What opportunities for development and tourism-related investment does the San Antonio market offer?
The tourism industry is significant here, representing over $15 billion of annual economic impact. Hospitality certainly matters because when we have CEOs in town or even young talent here, they are experiencing everything our city has to offer through our hospitality workers, from the Uber drivers who pick you up at the airport to the servers at your restaurant, or the bellman at your hotel. In my opinion, it is because of our prevalent Hispanic culture. Here in San Antonio, we are all family, all connected. During the pandemic, we had four new hotels and 30 net new restaurants open, and we expect that activity to continue.

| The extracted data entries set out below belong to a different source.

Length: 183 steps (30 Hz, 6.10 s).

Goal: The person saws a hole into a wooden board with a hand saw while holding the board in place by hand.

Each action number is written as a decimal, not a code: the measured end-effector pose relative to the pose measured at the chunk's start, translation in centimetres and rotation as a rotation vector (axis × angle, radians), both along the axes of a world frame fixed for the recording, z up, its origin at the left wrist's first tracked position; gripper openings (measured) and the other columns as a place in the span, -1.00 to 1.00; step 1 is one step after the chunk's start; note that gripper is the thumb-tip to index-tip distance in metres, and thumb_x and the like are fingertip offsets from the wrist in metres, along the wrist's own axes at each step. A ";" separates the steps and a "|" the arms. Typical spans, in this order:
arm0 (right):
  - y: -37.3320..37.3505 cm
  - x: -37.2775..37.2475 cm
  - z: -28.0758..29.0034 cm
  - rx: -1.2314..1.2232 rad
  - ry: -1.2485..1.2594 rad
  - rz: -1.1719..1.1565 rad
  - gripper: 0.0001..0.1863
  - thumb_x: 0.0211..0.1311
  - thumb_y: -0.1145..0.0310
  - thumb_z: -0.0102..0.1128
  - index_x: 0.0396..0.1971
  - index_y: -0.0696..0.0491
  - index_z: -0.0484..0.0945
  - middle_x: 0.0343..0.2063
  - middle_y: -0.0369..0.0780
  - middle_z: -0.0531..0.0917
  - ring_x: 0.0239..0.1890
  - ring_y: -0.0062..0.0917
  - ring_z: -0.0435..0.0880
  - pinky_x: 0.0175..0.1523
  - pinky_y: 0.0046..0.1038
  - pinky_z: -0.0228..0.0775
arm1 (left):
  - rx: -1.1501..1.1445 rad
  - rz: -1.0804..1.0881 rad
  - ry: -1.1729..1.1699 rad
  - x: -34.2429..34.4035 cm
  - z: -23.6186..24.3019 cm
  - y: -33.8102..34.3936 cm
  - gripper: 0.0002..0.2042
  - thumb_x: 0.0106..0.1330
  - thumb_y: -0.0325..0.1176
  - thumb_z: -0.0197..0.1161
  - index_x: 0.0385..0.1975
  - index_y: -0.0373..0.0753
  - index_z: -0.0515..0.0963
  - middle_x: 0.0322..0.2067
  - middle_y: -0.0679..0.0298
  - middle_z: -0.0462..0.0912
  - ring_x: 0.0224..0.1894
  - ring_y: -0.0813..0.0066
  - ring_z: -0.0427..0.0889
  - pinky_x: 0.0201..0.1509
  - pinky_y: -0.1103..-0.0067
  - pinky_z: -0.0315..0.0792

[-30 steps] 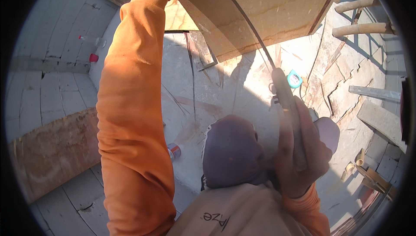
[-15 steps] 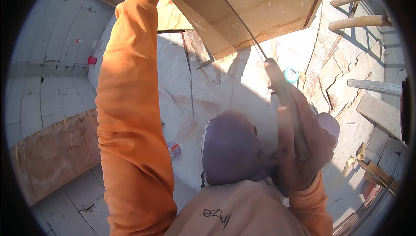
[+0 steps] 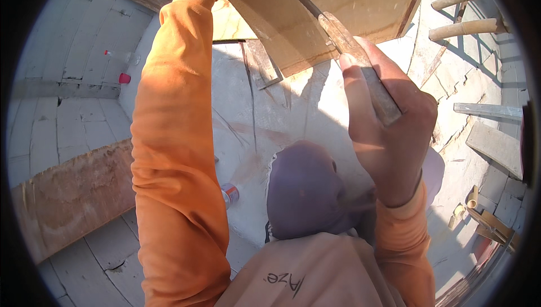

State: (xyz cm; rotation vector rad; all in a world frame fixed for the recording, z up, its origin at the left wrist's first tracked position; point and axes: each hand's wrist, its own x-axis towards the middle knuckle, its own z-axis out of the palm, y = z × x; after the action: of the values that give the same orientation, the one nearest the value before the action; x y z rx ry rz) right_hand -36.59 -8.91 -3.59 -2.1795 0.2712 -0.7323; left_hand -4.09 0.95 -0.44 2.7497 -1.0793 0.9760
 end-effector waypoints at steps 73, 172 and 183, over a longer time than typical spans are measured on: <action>-0.1 -2.8 -7.0 0.108 -0.444 -0.118 -0.61 0.25 0.59 0.37 0.07 0.35 0.62 -0.44 -0.04 0.77 -0.48 -0.49 0.78 -0.37 -0.54 0.55 | -0.172 -0.235 0.246 0.0 1.0 -1.1 -0.43 0.04 -0.47 0.37 0.12 -0.07 0.39 -0.37 -0.01 0.69 -0.19 -0.18 0.68 -0.16 0.07 0.51; 0.6 -1.1 -6.4 0.207 -0.405 -0.130 -0.68 0.33 0.55 0.25 0.02 0.40 0.63 -0.31 0.07 0.79 -0.42 -0.61 0.74 -0.28 -0.56 0.56 | 0.082 -0.020 0.001 9.2 -2.5 -1.1 -0.54 0.47 -0.29 -0.05 0.35 -0.16 0.38 0.28 0.14 0.55 0.35 0.18 0.49 0.34 0.13 0.32; 0.1 8.3 -1.0 0.280 -0.430 -0.085 -0.65 0.34 0.44 0.30 0.01 0.38 0.63 -0.25 0.12 0.78 -0.25 -0.33 0.83 -0.12 -0.45 0.59 | 0.098 -0.066 -0.055 10.7 -2.9 0.3 -0.55 0.52 -0.26 -0.16 0.35 -0.12 0.38 0.29 0.18 0.55 0.34 0.24 0.49 0.34 0.13 0.31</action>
State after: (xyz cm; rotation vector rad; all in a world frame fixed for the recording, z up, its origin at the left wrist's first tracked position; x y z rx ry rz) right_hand -28.26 -8.80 -4.57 -1.7074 0.2267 -1.1167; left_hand 6.65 1.27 -3.34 2.7577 -1.2501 1.0220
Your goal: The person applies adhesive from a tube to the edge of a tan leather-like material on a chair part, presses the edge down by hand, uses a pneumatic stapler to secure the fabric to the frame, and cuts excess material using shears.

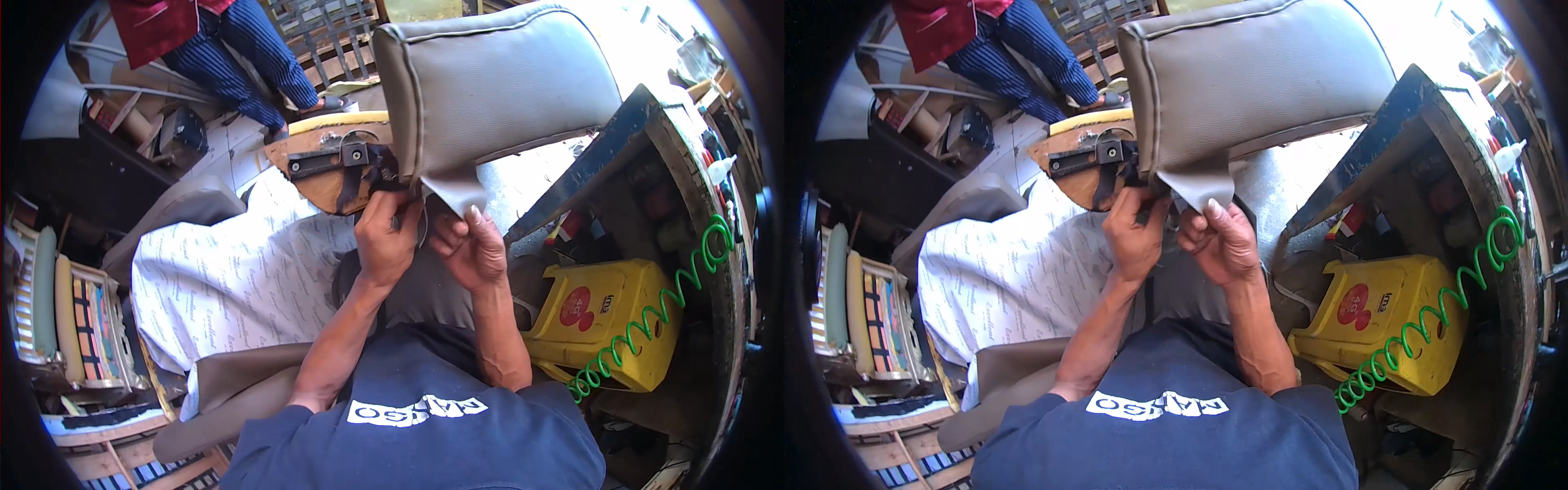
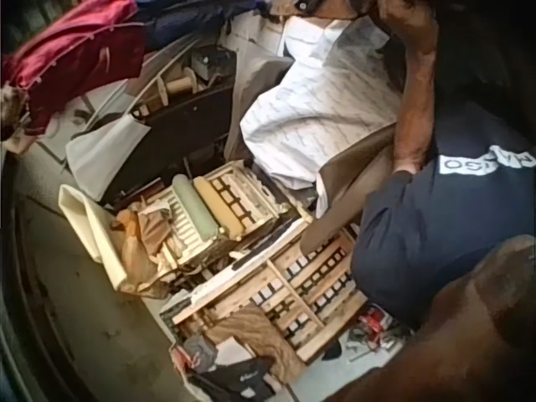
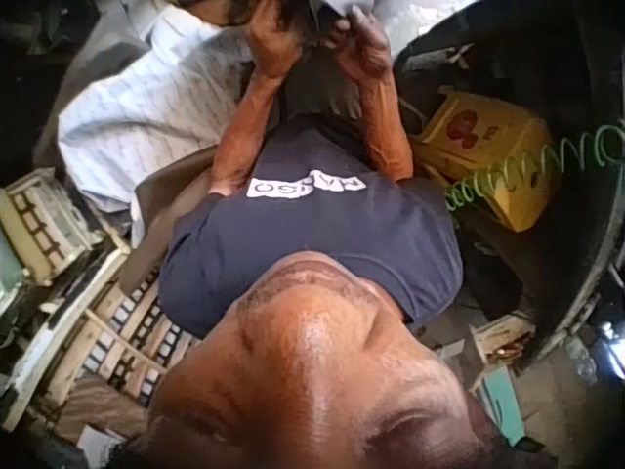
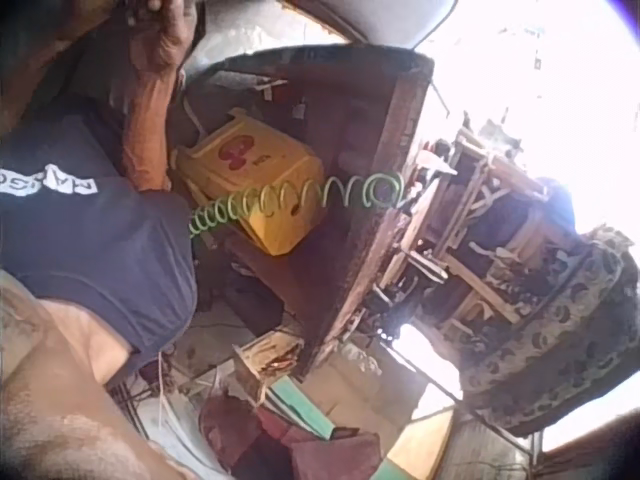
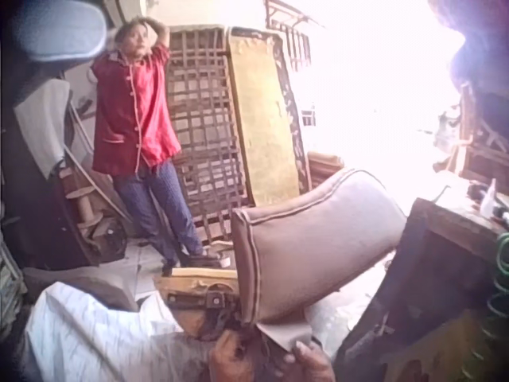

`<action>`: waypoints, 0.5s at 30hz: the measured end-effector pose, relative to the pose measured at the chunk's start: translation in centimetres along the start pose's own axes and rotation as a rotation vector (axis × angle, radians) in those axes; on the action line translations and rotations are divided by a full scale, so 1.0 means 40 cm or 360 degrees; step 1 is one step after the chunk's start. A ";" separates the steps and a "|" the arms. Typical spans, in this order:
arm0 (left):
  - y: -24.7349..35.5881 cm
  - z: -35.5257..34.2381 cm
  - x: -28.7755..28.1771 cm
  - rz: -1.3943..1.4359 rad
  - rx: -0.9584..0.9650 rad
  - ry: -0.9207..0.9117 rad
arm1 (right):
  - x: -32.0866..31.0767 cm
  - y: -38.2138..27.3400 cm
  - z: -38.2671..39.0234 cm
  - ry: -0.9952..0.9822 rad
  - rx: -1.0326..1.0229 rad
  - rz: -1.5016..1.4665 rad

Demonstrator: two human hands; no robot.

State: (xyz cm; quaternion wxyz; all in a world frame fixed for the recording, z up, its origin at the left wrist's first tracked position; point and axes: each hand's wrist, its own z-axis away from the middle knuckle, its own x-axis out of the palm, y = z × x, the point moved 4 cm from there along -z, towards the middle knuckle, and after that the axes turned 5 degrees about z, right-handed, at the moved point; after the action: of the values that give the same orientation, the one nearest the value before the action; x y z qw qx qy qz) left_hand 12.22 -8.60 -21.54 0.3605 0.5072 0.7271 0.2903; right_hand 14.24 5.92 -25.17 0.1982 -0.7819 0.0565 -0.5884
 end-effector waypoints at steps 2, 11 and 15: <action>-0.001 -0.007 0.014 -0.0002 0.0075 0.0066 | -0.009 0.001 -0.003 0.0086 0.0016 0.0149; -0.035 -0.041 0.003 0.0015 0.0268 0.0026 | -0.053 0.042 -0.041 0.0597 -0.0132 0.1169; -0.048 -0.044 -0.017 -0.0055 0.0321 0.0044 | -0.055 0.040 -0.077 0.0632 -0.0222 0.1355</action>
State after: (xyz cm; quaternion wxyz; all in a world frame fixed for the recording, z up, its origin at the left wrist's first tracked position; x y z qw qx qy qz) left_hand 9.91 -9.95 -21.89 0.3023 0.5241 0.7662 0.2163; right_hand 10.92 4.40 -27.04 0.3541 -0.5731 0.4480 -0.5877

There is significant outside interest as it relates to investments, specifically out of California. If you talk to any real estate agent, even on the residential and commercial sides, there are a lot of people moving out of California. Investment dollars are also moving out of California. San Antonio is already the top Texas metro and No. 7 in the country as a migration destination. People are trying to find those next markets. Austin has exploded in the last couple of decades. San Antonio is next.
What is your outlook for economic growth and development in San Antonio over the next three to five years?
Now is our time. The next three to five years are going to get real for the San Antonio region. We have been investing in our people and our infrastructure. We’re going to see all that pay off. Our project pipeline and interest in investment, relocations, and expansions are only growing. We’re going to blow up beyond that timeline. Our priority lies in regional collaboration, partnering with surrounding counties and cities, like New Braunfels, Seguin, and Schertz, for example. The San Antonio region is an eight-county community and we are just beginning to collaborate on a regional scale to continue to win as a metro area. Beyond that, we are focused on collaboration and growth throughout the mega region between San Antonio, Austin, and down into Monterrey. If we are going to compete globally, it is going to be with that mega region coming together to punch at a higher weight. We have been formalizing partnerships with our regional partners and that broader mega region will be next.